During Goldman’s four decades at Harvard, he raised over 75 million dollars for the University, including multiple endowments for European studies and for the McCloy Program at the Kennedy School.
In 1978, Germany awarded Goldman the Commander’s Cross of the Order of Merit for his initiatives in German-American relations, and in 2018, Harvard awarded Goldman the Centennial Medal for “lifelong commitment to promoting international peace and prosperity” and “decades of impeccable leadership of the Center for European Studies and service.”
But Goldman’s commitment to connectivity was not confined to diplomacy: he was also a patron of international arts, from his collection of ikats – Uzbek textiles that now hang in museums – to his avid support of the Alvin Ailey Dance Company.
Jackson Janes, a senior fellow at the GMF, added that Goldman’s interpersonal skills across disciplines were what made his contributions to his field so unique.
“He had an authentic sense of connecting people who otherwise may not have been connected.

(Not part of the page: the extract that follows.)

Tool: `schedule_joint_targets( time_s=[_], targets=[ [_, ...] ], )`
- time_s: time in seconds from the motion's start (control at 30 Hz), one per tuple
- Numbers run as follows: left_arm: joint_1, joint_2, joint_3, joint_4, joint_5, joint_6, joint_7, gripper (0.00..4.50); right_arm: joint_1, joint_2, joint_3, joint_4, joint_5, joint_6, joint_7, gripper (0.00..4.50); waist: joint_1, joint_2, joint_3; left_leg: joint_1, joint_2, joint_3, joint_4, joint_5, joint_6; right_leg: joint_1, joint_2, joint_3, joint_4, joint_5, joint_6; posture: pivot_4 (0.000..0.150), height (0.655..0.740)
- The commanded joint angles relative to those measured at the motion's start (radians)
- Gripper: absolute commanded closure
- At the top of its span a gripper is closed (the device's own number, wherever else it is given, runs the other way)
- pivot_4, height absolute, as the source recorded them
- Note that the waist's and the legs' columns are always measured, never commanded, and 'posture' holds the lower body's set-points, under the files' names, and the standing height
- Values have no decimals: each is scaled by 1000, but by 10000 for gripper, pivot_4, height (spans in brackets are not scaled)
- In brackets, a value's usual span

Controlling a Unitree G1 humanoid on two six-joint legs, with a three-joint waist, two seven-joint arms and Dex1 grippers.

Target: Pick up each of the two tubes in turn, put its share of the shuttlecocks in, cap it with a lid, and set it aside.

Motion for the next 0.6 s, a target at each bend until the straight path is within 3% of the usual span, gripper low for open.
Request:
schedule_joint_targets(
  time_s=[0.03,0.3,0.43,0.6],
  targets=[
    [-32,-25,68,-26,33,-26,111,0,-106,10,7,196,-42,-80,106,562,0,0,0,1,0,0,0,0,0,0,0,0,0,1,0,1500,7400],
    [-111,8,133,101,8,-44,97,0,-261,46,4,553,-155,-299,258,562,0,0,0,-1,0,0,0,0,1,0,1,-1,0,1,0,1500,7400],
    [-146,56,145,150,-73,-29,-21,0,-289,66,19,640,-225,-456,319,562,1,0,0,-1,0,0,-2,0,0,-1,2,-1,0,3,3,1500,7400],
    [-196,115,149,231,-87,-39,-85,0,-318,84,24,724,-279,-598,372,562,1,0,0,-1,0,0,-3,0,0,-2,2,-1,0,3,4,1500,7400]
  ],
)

In other words, he was the one who would find common ground and groups and contexts and networks that he had at his disposal,” Janes said.
CES Executive Director Elaine M. Papoulias said she viewed Goldman — whose former role she now occupies — as an inspiration and a teacher.
“He lived quite a remarkable life, and just listening to stories of how he connected various people in the US and Europe to Harvard, and the kinds of very visionary things he did at Harvard, were a lesson in and of themselves,” she said.
Correction: December 7, 2020
A previous version of this article misspelled Karen E. Donfried's surname.